Today I’m here to share a Uni Life interview with you. The purpose behind this interview series is to give prospective and current students an insight into life at university, what it takes to get there and how to survive.
It’s hard to know what path to take when you’re in college. I hope that this series will give you a chance to learn from current and recently graduated students about the courses you’re interested in. This week I’m talking with Jade, a Retail Marketing graduate from at Leeds Metropolitan University.
What course did you study at university?
I studied Retail Marketing Management at Leeds Metropolitan University, it was a 3 year course with an option to do a sandwich year between years 2 and 3 but I chose to go straight to final year.
Did you have to study specific subjects at college to get onto the course?
No, I just needed 240 UCAS points to get in.
How did you know this was the right course for you?
Basically I’d always loved retail (worked in a shop from the age of 13) and the behind the scenes/management side of things really interested me. My auntie was also an assistant buyer for John Lewis, I always looked up to her and decided from an early age that this might be the road for me to go down.
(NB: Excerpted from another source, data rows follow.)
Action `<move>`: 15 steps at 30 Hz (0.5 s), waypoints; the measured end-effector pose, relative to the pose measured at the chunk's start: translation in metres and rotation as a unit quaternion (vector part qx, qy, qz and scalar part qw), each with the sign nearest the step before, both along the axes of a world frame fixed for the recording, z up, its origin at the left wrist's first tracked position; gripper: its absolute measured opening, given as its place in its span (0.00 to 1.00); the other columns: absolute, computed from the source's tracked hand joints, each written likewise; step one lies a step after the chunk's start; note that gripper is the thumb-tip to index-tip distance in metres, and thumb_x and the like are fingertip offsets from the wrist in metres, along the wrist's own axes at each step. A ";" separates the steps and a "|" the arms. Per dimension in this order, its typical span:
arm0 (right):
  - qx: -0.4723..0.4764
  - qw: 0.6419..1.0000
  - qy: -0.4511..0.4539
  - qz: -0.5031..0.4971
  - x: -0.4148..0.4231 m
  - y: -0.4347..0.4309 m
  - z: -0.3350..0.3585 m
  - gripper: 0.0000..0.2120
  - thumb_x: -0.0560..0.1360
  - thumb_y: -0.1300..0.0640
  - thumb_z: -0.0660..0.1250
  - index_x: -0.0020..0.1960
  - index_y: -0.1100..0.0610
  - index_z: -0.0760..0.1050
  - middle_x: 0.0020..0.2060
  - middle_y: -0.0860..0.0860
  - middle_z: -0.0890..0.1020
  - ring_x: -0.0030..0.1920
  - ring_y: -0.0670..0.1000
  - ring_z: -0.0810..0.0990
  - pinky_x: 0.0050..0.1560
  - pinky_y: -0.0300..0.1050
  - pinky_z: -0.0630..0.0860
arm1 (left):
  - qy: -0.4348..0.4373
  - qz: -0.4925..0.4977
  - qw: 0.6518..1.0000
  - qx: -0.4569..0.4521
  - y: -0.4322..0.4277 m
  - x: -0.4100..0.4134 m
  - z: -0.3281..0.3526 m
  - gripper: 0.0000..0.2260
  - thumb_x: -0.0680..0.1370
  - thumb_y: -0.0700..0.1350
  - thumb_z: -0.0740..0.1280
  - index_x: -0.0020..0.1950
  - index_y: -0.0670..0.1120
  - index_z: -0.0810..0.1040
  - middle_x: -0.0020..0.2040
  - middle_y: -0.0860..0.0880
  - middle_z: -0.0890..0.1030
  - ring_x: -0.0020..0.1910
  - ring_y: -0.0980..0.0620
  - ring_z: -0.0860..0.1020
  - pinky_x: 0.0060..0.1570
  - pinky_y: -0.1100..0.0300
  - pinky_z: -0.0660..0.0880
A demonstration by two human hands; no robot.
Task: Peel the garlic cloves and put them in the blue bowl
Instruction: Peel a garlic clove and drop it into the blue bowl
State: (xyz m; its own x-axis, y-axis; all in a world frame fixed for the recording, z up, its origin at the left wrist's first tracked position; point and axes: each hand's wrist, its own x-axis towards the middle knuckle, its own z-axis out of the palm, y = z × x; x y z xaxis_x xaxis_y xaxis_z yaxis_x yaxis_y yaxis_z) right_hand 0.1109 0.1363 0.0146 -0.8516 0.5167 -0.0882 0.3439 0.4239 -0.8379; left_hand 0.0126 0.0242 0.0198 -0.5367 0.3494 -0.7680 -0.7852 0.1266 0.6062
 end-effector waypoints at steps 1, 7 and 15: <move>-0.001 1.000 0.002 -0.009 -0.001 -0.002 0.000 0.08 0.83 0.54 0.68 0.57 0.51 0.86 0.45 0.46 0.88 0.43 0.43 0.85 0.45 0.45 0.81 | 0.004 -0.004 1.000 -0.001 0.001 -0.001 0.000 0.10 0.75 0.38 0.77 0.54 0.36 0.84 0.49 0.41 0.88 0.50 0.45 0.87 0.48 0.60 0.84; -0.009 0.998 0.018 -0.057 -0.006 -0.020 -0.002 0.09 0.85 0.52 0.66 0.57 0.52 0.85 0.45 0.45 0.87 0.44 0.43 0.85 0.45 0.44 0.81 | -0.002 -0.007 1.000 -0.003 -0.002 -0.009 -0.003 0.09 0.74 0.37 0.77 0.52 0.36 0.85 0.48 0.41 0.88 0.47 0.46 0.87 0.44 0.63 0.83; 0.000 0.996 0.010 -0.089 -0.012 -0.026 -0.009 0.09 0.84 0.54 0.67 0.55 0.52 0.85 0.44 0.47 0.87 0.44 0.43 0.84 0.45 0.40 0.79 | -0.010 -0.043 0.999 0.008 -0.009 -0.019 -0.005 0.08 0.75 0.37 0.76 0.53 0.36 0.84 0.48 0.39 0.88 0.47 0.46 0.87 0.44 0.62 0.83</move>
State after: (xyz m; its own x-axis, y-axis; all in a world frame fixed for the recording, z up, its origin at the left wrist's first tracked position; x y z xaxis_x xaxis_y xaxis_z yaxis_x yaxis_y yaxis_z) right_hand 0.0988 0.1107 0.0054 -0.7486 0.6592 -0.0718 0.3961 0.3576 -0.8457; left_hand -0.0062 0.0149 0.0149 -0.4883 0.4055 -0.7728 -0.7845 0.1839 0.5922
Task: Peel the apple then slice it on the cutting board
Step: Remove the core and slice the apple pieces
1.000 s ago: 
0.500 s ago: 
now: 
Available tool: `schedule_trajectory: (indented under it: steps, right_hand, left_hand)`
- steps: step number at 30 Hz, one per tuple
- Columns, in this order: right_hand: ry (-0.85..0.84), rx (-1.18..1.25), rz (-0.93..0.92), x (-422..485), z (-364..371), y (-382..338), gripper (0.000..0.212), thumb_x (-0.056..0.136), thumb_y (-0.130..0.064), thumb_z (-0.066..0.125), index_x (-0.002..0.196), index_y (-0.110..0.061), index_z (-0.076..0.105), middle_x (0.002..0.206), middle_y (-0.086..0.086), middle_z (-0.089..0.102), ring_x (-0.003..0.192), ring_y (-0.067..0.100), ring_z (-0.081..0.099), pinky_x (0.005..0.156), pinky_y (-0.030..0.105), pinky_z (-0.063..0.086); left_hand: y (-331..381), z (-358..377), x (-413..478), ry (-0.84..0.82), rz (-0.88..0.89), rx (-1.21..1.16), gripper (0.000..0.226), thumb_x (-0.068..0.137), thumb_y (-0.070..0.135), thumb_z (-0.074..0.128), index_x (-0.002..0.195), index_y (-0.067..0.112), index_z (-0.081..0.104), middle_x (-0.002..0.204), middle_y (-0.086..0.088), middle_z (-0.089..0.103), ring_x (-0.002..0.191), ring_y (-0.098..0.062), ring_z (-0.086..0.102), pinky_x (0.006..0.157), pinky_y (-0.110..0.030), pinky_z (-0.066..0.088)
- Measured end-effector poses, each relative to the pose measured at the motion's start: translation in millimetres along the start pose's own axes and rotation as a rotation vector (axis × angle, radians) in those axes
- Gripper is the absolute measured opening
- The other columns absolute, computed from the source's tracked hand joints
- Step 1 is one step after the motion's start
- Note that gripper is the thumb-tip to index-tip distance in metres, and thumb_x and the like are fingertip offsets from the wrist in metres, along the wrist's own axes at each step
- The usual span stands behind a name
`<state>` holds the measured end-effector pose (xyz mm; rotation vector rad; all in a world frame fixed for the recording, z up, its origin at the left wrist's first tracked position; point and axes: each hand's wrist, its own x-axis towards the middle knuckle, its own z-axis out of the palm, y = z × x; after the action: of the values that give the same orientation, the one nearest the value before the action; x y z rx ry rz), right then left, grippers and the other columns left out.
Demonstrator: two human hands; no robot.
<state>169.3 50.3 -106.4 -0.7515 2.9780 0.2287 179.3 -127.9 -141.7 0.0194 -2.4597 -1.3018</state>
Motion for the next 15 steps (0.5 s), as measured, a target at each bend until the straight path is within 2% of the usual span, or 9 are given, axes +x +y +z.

What do you enjoy most about your course?
I genuinely enjoyed the learning, some of it was better than others obviously but I loved reading the books around it. Having the library at uni was a godsend for me because I could spend hours in there getting work done and reading without any distractions.
What do you find most challenging about your course?
The Harvard referencing, my god that was the bane of my life for 3 years, I could never see the point in such a long winded way of saying where a piece of information came from but hey ho, it’s the way most universities ask you to reference I think!
Are internships easy to come by in your field?
I know a few people on my course did a year in industry which is similar to a paid internship. I think there are plenty to go around through most of the big retail brands/companies.
Please tell us about an internship/work experience that you’ve gained something positive from.
I worked in our family pub throughout university and it taught me that the books aren’t an exhaustive source of information. Theorists might say one thing but real life is often much different; looking at a retail/hospitality situation from the inside taught me that it’s not as easy as it seems and it’s not as clean cut as reading instructions from a book. Being in industry shows a prospective employer that not only can you do the theory you can also apply it properly to the practical side of things.
Did you have any career plans in mind for when you’d graduated?
After a year of university I knew that I’d be working in the pub full time so when choosing which topics to study I went down the road of small businesses, business plans etc. It’s always useful to have an idea of what you might want to do when you’ve graduated especially if your course requires you to specialise.
Did you take part in any student groups or outside activities?
No, I lived at home so this was quite difficult for me to do as I commuted to and from university which was a 40 minute drive. I did live at uni for 6 months in the first year but decided it wasn’t for me.
What did you do in your spare time?
Worked and chilled at home, like I say nights out were difficult because I lived 40 minutes away and even when I did live there I didn’t feel like I fitted in. I was overweight and lacked confidence massively which didn’t help unfortunately.
What would you’ve liked to have known about university life before you started?
That they don’t always treat you like adults. I always assumed that lecturers would treat me pretty much as an equal but some of them made me feel like I was still at school. Also unless you’re really outgoing I would say that you’ll probably find the whole experience quite difficult at first. Also referencing, nobody told me about Harvard bloody referencing.
What kept you motivated?
The fact that I’d got myself into debt for it and I knew if I dropped out my family would be so disappointed.
What advice would you offer to prospective students?
Don’t do it because of pressure from family/friends. Only go to university if you truly feel like you want to because it’s a hell of a waste of money if your heart and soul isn’t in it.
There are lots of careers that don’t require you to go to university, in fact I’d say that some career paths actually benefit far more from work experience than a degree. There’s the obvious exception in the medical and law fields but do your research and you’ll find that there’s always a different path if you’re not sold on going to university.
Finally, what was your go to meal after a busy day of lectures?
I always wanted comfort food so anything pasta or mashed potato based was a winner for me. If I could have come home to shepherds pie every night I would have done! Although when I did live at uni the reality was much more like a packet of bacon Supernoodles (how very cliche!).
I want to say a big thank you to Jade for taking part in this interview and wish her the best of luck with her future career. As Jade mentions, it’s very important to ensure you’re going to university for the right reasons. Don’t be afraid to take a little time out before deciding upon a course or a potential career direction.